# 2.1mm DC Power polarity



## MikeT (Jul 23, 2019)

Pardon the super newb question but I haven't used one of these jacks before. Is the longer leg + or -? I'm wrapping up an Awful Waffle and don't want to get this part wrong. 

Thanks!


----------



## Nostradoomus (Jul 23, 2019)




----------



## MikeT (Jul 23, 2019)

Sorry! I should've provided this pic. This is what I got since it fit the Tayda enclosure w/o drilling the hole out


----------



## Nostradoomus (Jul 23, 2019)

Oh those little guys haha, short pin should be ground


----------



## MikeT (Jul 23, 2019)

Awesome, Thanks! I was guessing correctly.  Now to just wait on a few missing parts...


----------



## Nostradoomus (Jul 23, 2019)

If you have a multimeter check continuity from the center pin inside the jack to one of the legs. The center pin is ground. Sometimes, but not very often, those jacks are wired for positive center.


----------



## Chuck D. Bones (Jul 23, 2019)

Or plug your power adapter into the jack and measure the voltage on the pins.  _Before _wiring it into your pedal!


----------



## phi1 (Jul 23, 2019)

For anyone who's used both types, are there any disadvantages to the smaller one (like does the male jack nest all the way in it)?  Of course the larger one nostrodoomus posted a pic of (which I always use) has the switch, but I almost never need it.


----------



## Chuck D. Bones (Jul 23, 2019)

I have used both.  They both work well.  The power plug fully engages in both.  The little one actually protrudes a bit more outside the box because the lip is thicker.


----------



## MikeT (Jul 23, 2019)

I'm doing this at work between emails. The beauty of tech support. I got shorted a cap and an led by a supplier so I have time to double check it before fully assembly


----------



## abucior (Aug 22, 2019)

Nostradoomus said:


> If you have a multimeter check continuity from the center pin inside the jack to one of the legs. The center pin is ground. Sometimes, but not very often, those jacks are wired for positive center.

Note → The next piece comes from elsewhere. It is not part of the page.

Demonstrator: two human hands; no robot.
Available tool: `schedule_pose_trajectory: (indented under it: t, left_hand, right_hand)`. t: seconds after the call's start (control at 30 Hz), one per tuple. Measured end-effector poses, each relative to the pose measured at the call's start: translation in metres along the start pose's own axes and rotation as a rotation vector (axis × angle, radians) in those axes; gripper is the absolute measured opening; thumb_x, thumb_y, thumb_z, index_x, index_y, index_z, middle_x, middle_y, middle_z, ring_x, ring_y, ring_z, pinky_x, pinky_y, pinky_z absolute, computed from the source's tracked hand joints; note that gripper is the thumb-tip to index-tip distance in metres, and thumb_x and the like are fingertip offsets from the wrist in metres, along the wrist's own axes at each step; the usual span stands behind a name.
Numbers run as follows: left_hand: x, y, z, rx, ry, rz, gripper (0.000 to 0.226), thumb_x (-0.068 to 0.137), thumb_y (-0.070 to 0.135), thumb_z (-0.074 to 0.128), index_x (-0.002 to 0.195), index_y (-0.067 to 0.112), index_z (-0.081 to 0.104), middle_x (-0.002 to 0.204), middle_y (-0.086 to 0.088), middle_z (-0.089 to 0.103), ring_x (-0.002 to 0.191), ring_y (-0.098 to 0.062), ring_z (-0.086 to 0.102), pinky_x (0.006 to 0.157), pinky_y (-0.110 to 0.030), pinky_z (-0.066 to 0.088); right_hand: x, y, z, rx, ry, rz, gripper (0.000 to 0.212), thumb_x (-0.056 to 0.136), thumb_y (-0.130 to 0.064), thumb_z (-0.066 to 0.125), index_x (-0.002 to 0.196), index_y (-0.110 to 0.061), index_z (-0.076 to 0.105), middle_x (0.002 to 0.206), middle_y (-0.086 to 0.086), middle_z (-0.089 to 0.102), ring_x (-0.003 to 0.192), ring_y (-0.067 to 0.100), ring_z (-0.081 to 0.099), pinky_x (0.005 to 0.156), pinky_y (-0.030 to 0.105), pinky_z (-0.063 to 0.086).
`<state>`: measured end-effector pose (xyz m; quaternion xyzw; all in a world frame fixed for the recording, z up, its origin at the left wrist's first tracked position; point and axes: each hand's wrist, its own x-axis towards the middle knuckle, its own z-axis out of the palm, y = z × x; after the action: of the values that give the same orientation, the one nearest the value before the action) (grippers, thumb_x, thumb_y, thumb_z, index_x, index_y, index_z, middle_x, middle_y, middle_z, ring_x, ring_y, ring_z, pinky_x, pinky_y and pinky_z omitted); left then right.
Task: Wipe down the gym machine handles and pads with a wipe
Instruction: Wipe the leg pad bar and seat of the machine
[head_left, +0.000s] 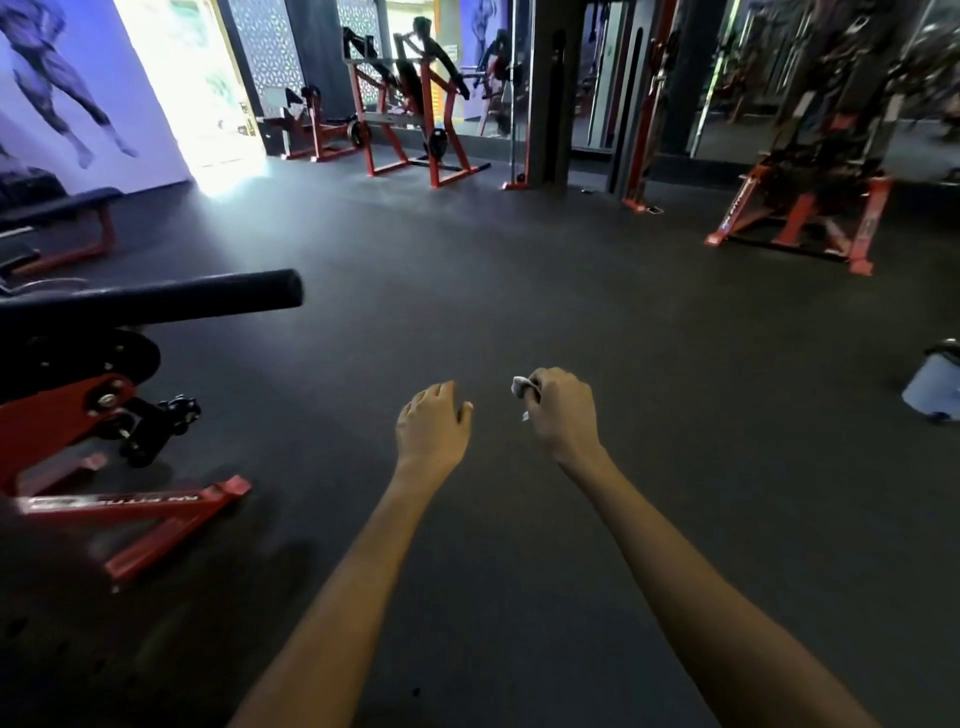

Sorry to come in late here, but I'm curious about this comment. I was just wiring up my first board, grabbed a 9V power supply from my stack of old power supplies and did a quick multimeter sanity check before I wired up the plug. I have three 9V supplies from random manufacturers and all three of them have center positive polarity. I did a bit of google'ing and found a Banggood page about "How to choose the right AC adapter for your project" and even they state:  "The most common is center positive (+) connectors. There is also the less popular center negative (-) connector."
Is center negative perhaps just more of a standard in the pedal world?


----------



## abucior (Aug 22, 2019)

Answering my own question, I was looking on Amazon for "pedal power supply" and sure enough, they all seem to be negative center.
That's a really interesting difference between pedal power supplies and what's "normal" for the most consumer devices.
So let this be a warning to anyone building their first pedal and hoping to re-use one of the 9V power supplies they may have lying around: Check your polarity: It's likely backwards from what the circuit expects, and you'll have to reverse the wiring when connecting the power plug.
Edit: Some good info here: http://stinkfoot.se/archives/532
"Well, this is all Boss’ fault… before they started using the barrel type plug, almost all pedals had the 3.5mm (1/8″) mini plug instead. That plug is still used on some Electro-Harmonix pedals and the RAT, by the way. But Boss chose the 2.1mm barrel plug/jack for their compact pedal line, and others have since followed (for instance, Ibanez started using them in ’83, when the 9 series was released). Like the 3.5mm (1/8″) jacks, the 2.1mm jacks had a switch function, which was (and still is) used to switch the battery positive out when a plug is inserted in the jack. On the 3.5mm jacks, that switch function was located on the tip connection, while on the 2.1mm jacks it is located on the sleeve connection. So the positive voltage needed to go on the outside of the plug. Simple as that."


----------



## the_grumpy_gnome (Aug 22, 2019)

Nostradoomus said:


> If you have a multimeter check continuity from the center pin inside the jack to one of the legs. The center pin is ground. Sometimes, but not very often, those jacks are wired for positive center.


I actually have that picture printed out above my bench.  I rarely use the little (2-prong) jacks anymore and when I do, so still use the multimeter to check.  Don't believe all the pictures online, esp LED legs)


----------



## Chuck D. Bones (Aug 22, 2019)

Good thing PedalPCB puts series protection diodes on the boards.


----------